GPU doesn't respond after training with PyTorch

Current system:
OS: Debian GNU/Linux bookworm/sid x86_64
Kernel: 5.18.0-2-amd64
CPU: 11th Gen Intel i9-11900K (16) @ 5.100GHz
GPU: NVIDIA GeForce RTX 3080 Ti
Desktop env.: plasmashell 5.27.5

Nvidia driver: 535.104.05
CUDA version: 12.2

lib versions
pytorch: 2.0.0
pytorch-lightning: 2.0.3

After few minutes of CNN training with torch the program hangs with no error codewise. Executing “nvidia-smi” prompts the following error: “Unable to determine the device handle for GPU 0000:01:00.0”.
In addition, the desktop env doesn’t respond when it halts. However, most of the time, the system remains accessible through ssh.

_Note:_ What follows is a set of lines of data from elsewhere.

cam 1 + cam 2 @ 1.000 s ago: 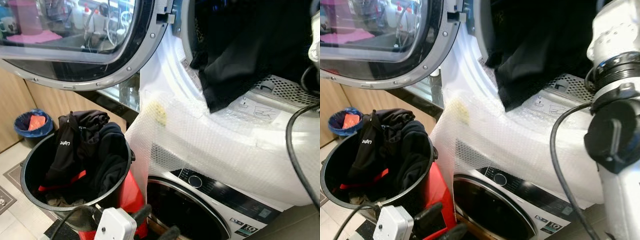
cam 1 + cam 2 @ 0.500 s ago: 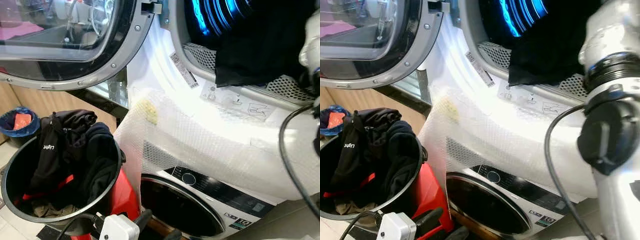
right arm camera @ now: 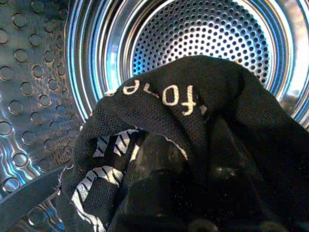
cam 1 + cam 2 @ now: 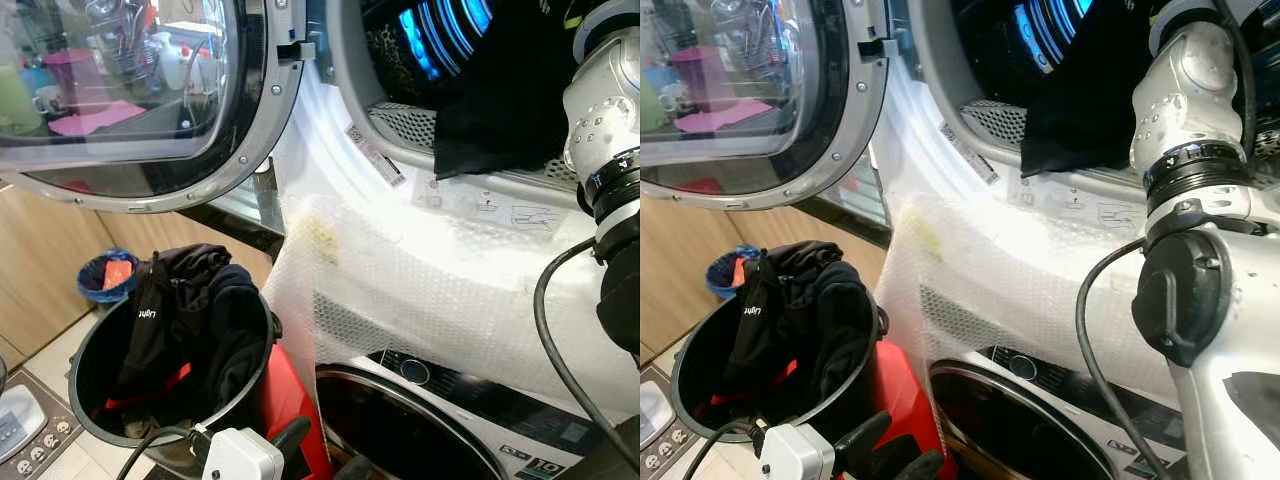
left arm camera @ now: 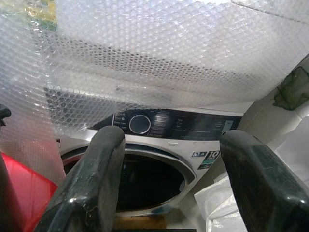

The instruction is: Clothes washing

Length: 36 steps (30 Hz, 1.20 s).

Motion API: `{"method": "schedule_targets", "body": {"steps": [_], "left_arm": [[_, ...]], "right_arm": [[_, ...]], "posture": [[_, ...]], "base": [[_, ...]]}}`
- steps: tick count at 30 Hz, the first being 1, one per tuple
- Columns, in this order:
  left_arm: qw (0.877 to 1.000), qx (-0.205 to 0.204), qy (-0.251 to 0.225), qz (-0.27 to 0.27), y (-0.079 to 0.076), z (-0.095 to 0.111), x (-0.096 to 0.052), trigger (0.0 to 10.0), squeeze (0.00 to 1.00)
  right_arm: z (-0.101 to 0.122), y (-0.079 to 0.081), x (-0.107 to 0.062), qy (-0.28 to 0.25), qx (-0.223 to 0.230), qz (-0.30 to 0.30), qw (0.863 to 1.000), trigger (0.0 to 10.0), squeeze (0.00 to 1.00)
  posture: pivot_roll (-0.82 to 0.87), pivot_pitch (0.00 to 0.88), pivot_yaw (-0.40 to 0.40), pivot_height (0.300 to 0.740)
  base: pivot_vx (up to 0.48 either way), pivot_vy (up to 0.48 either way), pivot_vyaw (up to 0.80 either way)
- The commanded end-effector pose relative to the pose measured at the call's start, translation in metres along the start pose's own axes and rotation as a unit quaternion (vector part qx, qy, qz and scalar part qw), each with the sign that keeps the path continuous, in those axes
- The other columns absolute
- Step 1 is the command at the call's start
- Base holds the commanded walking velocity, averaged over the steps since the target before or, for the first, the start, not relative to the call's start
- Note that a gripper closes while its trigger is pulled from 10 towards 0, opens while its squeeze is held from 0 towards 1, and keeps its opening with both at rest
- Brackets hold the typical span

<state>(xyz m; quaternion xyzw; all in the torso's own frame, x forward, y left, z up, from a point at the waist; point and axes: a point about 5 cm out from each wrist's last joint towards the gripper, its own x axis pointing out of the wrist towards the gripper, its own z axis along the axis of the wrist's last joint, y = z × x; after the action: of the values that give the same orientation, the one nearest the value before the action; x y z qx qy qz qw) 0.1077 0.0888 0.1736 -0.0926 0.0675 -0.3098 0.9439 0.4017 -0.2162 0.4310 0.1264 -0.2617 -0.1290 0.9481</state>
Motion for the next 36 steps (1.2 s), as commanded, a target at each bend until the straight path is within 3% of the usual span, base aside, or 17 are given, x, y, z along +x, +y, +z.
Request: {"method": "schedule_targets", "body": {"steps": [1,36], "left_arm": [[1.000,-0.001,0.001,0.000,-0.0008,-0.0001,-0.0014,10.0,0.00],[1.000,-0.001,0.001,0.000,-0.0008,-0.0001,-0.0014,10.0,0.00]], "right_arm": [[0.0264,-0.0007,0.0042,-0.037,0.033,-0.015,0.999,10.0,0.00],[0.0264,-0.0007,0.0042,-0.037,0.033,-0.015,0.999,10.0,0.00]], "posture": [[0.19,0.156,-0.200,0.740],[0.19,0.156,-0.200,0.740]], "base": [[0.000,0.000,0.00],[0.000,0.000,0.00]]}}
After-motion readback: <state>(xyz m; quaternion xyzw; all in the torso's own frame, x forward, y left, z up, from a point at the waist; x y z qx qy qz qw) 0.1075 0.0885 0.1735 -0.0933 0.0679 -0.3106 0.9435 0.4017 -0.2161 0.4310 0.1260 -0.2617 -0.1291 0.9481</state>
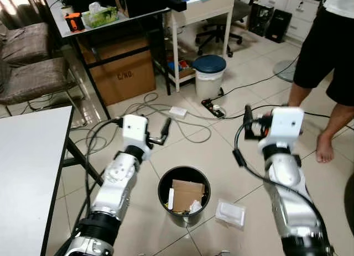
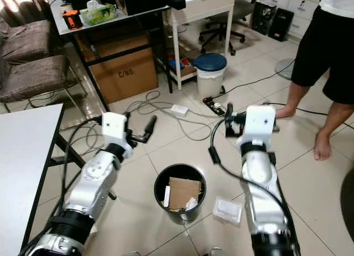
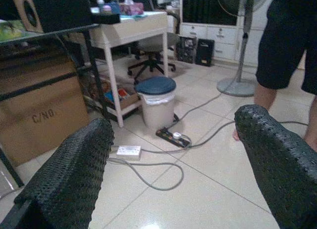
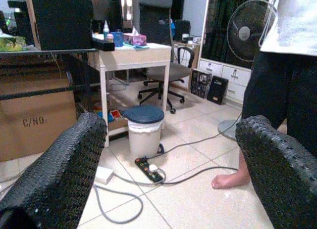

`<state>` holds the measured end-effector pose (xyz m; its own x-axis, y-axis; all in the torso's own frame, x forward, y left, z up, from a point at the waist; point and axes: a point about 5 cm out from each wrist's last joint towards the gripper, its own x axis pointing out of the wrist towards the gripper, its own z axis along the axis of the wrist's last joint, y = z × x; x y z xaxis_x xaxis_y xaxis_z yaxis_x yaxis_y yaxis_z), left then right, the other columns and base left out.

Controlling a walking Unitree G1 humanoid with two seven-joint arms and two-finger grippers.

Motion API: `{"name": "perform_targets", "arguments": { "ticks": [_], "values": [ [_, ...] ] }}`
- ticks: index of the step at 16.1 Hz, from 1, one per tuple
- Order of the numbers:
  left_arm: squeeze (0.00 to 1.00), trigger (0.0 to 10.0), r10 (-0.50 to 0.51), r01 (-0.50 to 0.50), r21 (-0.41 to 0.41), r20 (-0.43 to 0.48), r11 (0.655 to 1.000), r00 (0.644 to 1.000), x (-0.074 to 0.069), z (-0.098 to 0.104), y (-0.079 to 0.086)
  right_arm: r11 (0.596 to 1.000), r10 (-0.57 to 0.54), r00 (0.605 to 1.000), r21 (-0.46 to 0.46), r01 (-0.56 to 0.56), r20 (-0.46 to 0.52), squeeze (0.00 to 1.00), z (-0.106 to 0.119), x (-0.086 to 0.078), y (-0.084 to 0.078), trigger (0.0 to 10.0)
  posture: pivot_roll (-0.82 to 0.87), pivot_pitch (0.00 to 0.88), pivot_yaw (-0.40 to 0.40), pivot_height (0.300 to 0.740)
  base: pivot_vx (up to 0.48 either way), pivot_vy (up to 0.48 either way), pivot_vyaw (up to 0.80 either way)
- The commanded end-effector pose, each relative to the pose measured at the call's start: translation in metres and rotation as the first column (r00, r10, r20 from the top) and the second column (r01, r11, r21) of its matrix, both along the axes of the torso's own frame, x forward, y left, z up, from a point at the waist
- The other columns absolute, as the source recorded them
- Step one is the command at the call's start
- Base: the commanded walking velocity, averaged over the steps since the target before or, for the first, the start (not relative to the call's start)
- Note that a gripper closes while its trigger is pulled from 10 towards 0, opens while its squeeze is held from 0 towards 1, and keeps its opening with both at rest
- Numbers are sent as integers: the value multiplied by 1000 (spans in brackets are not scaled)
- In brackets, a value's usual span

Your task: Picking trash to rubbish bin

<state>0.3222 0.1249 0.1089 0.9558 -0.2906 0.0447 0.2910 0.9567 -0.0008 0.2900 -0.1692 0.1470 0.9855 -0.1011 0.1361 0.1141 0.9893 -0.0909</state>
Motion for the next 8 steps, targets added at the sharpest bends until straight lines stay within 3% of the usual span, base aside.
{"name": "perform_targets", "arguments": {
  "ticks": [1, 7, 8],
  "values": [
    [0, 10000, 14, -14, 0, 15, 1000, 1000, -1, 2, 5, 1000, 9, 1000, -3, -9, 1, 0, 2, -2, 5, 10000, -120, 44, 71, 740, 0, 0, 0],
    [0, 10000, 10, -10, -2, 11, 1000, 1000, -1, -1, -1, 1000, 27, 1000, -13, -27, -9, 0, 9, -3, 13, 10000, -127, 51, 75, 740, 0, 0, 0],
    [0, 10000, 3, -3, -3, 11, 1000, 1000, -1, -1, -4, 999, 32, 999, -25, -32, -18, 0, 8, -4, 15, 10000, -131, 57, 73, 740, 0, 0, 800]
  ]
}}
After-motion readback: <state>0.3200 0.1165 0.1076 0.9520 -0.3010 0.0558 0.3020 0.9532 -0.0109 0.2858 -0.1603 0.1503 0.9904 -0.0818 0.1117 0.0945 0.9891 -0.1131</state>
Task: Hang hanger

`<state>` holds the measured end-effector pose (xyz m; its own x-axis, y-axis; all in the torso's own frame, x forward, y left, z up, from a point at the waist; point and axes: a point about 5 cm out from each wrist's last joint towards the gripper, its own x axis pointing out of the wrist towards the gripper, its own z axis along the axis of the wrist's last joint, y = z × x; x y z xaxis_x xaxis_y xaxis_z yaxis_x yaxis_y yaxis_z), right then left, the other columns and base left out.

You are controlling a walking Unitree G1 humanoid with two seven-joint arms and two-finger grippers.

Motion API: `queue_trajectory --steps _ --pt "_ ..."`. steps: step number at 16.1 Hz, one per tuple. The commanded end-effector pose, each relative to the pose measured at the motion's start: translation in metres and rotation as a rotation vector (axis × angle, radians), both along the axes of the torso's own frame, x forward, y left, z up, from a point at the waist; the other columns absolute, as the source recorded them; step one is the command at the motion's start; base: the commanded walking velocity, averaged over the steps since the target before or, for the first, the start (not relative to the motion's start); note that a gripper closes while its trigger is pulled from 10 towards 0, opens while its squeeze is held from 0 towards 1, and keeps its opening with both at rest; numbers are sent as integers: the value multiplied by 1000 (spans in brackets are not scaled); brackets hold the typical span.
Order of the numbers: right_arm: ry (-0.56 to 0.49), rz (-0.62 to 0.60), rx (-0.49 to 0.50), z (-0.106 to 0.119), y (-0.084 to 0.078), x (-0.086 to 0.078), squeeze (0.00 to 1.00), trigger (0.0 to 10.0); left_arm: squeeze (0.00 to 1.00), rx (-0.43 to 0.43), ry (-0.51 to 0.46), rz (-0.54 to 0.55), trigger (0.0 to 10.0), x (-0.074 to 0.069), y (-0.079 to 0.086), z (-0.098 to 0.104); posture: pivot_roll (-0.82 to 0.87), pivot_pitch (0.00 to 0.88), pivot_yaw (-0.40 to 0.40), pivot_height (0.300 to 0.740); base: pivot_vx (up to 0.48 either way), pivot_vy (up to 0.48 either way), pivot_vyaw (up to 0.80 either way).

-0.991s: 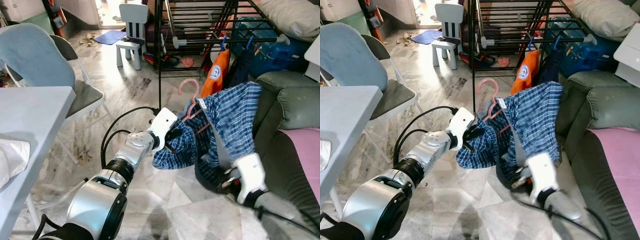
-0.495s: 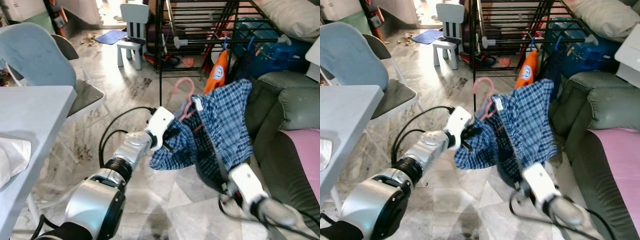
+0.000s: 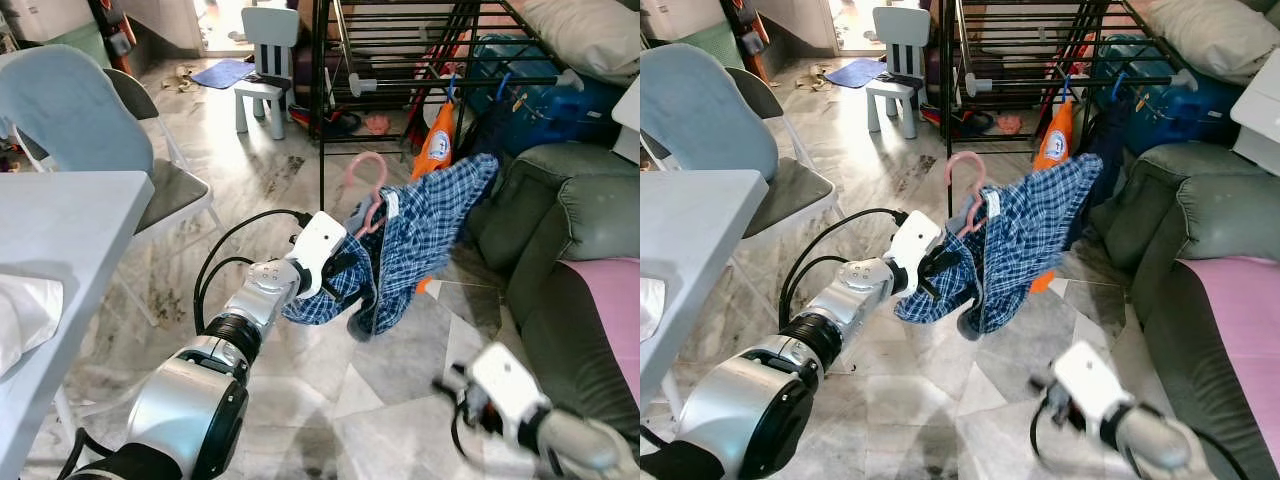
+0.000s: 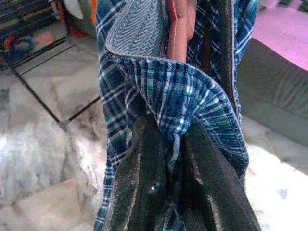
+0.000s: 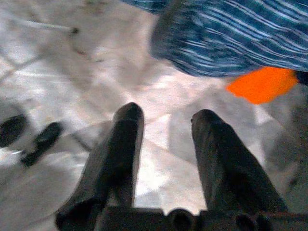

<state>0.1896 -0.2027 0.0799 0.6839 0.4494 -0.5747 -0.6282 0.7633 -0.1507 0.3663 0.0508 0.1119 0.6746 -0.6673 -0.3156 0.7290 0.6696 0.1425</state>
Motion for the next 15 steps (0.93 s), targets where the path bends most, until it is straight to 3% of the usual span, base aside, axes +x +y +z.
queue_trajectory --steps 1,4,5,10,13,15 --pt "-25 42 -2 9 0 -1 1000 10000 0 23 -50 -62 0 1 -3 7 -96 0 1 740 0 0 0" --pt "-78 23 -41 19 -13 2 1000 10000 0 116 -94 -262 0 -8 -3 4 -95 0 5 740 0 0 0" --pt "-70 5 -100 20 -25 2 1000 10000 0 193 -111 -349 0 -12 0 -1 -95 0 7 740 0 0 0" --pt "-162 7 -199 38 -40 9 1000 10000 0 361 -145 -478 0 -20 12 -13 -92 0 7 740 0 0 0" --pt "-210 0 -181 48 -45 12 1000 10000 0 388 -164 -550 0 -26 9 -17 -93 0 8 740 0 0 0" --pt "-207 -45 -205 46 -56 12 1000 10000 0 337 -163 -565 0 -28 5 -15 -94 0 6 740 0 0 0"
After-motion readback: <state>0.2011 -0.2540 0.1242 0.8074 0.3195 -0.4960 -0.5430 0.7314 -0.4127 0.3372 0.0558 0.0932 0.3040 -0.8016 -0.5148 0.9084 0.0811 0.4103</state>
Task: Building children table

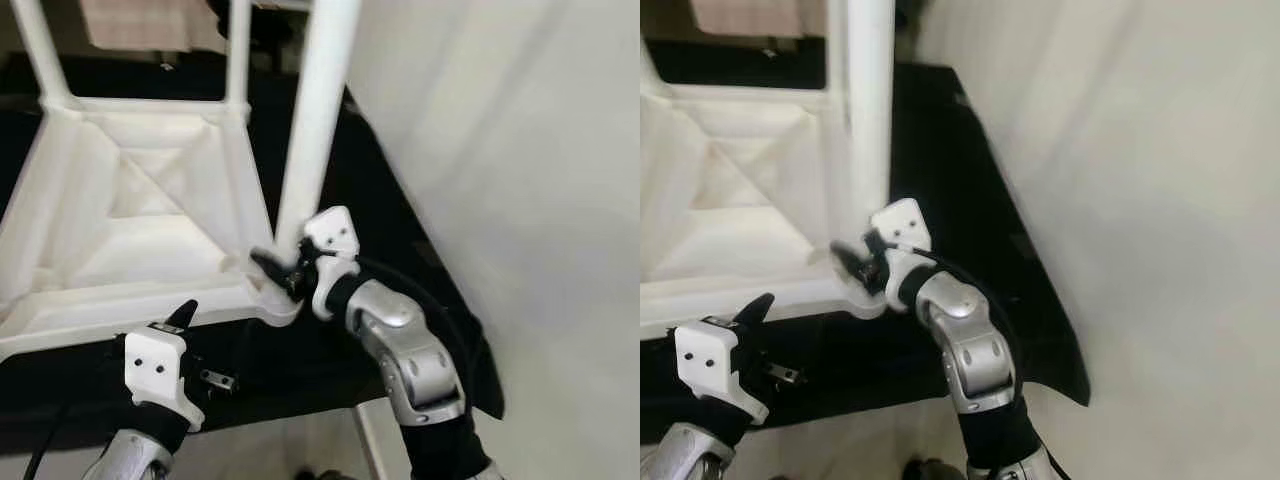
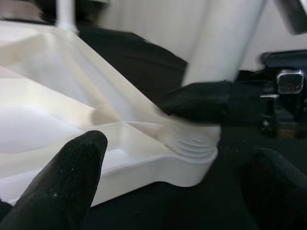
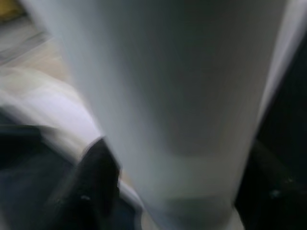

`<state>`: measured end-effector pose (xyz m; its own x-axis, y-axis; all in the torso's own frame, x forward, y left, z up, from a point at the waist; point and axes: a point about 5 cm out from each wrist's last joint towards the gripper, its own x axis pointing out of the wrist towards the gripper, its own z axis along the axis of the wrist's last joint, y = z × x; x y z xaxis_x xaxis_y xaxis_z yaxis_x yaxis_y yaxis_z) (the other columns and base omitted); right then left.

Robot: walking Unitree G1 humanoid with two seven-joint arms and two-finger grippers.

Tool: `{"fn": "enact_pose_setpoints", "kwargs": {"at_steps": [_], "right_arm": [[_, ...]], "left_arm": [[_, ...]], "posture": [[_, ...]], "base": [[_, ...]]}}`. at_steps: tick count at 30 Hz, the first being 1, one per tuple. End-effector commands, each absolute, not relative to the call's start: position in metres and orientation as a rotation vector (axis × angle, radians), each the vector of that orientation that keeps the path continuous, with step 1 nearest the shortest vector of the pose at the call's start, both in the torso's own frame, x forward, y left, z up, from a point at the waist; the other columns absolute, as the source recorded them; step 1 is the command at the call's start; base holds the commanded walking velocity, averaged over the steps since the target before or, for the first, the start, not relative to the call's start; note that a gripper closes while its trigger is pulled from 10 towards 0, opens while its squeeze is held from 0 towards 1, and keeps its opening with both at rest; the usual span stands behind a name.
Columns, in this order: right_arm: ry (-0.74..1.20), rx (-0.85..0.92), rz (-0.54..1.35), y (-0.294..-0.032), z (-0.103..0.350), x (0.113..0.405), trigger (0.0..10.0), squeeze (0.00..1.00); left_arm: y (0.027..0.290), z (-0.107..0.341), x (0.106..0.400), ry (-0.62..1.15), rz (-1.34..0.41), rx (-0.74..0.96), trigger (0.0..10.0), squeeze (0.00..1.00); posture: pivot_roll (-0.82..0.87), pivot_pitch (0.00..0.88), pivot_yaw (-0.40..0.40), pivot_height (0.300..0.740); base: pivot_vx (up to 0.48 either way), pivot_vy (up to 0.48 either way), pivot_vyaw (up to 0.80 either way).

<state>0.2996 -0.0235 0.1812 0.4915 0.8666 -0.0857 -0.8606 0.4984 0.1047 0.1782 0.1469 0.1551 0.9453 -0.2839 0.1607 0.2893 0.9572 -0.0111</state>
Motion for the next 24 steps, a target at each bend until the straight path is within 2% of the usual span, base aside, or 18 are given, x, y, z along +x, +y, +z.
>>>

The training has been carried out with several architectures and configurations. Eventually all of them ended up halting.

The only workaround to make the gpu work again has been rebooting the machine after the error.

I attach the nvidia log:
nvidia-bug-report.log.gz (395.5 KB)

I have tried using cuda’s debugging tools such as compute-sanitizer along with memcheck, but it didn’t prompt any error whatsoever.

You’re getting a XID 79, fallen off the bus. Most common reasons are overheating or lack of power. Monitor temperatures, check/replace PSU.

1 Like

After replacing the PSU for a similar one the error did not happen again. I’m going to intensively test the GPU with a brand new PSU. I’ll post the results when finished.

It’s advisable to take a different brand/model.